**Task to complete:** Below are the entries; return every line among them that holds the word "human".

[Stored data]
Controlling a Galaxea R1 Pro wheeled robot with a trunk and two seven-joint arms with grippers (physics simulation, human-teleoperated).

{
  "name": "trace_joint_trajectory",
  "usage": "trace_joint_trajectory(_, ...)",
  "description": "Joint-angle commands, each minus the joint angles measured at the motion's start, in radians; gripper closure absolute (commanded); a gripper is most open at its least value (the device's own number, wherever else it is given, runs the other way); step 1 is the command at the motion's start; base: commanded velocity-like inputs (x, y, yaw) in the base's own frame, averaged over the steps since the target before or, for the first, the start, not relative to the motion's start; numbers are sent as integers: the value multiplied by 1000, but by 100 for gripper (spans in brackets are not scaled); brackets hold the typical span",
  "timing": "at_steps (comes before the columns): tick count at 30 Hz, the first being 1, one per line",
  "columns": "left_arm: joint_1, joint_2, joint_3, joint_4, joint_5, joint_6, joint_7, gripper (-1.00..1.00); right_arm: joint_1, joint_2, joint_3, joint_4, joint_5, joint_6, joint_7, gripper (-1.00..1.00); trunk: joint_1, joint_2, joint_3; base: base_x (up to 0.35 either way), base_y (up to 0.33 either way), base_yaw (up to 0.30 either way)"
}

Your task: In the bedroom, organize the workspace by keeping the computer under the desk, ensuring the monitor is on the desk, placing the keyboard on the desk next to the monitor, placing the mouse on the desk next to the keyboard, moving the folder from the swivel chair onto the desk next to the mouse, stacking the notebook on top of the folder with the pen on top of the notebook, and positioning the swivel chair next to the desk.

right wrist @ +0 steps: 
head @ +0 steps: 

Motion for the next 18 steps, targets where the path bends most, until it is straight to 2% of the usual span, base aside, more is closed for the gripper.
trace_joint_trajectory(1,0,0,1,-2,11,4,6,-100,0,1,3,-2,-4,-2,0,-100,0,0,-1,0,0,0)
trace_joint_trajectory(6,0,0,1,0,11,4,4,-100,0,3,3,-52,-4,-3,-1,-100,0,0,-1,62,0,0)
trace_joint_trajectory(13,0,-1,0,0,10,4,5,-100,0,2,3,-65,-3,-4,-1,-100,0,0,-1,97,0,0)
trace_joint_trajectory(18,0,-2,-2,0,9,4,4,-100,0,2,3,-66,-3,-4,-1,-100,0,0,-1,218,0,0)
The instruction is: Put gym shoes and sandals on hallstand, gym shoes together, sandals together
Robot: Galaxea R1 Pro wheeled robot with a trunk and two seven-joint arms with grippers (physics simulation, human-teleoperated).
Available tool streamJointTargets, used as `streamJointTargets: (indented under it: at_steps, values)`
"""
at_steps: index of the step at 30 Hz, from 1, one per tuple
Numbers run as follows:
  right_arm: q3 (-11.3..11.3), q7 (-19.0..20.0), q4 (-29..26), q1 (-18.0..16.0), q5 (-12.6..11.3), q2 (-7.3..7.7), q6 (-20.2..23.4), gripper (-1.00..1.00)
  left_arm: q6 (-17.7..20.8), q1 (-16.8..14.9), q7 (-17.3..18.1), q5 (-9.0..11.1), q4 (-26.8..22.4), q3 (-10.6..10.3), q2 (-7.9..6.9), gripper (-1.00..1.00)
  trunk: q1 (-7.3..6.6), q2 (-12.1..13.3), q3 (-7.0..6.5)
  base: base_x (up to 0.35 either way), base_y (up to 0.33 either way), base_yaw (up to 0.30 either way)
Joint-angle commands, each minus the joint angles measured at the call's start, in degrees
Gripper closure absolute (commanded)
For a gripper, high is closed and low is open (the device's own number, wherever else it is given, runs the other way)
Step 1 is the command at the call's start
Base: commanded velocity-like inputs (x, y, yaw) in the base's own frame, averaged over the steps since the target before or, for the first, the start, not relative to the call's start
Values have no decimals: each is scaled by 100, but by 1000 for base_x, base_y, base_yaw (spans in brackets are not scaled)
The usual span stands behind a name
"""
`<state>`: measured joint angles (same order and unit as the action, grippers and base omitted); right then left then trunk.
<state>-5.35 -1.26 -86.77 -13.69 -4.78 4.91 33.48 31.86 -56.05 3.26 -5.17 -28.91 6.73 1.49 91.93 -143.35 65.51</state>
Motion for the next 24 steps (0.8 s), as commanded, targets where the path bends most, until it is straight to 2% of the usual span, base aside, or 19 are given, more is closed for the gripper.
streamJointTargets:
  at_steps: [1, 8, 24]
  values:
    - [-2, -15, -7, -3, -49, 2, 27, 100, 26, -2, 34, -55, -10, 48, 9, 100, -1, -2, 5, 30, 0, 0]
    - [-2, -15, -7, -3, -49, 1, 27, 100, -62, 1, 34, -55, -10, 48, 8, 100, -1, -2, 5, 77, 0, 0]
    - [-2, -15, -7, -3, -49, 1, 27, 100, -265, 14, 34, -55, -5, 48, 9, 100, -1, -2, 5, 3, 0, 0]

**Task output:**
Controlling a Galaxea R1 Pro wheeled robot with a trunk and two seven-joint arms with grippers (physics simulation, human-teleoperated).
Robot: Galaxea R1 Pro wheeled robot with a trunk and two seven-joint arms with grippers (physics simulation, human-teleoperated).

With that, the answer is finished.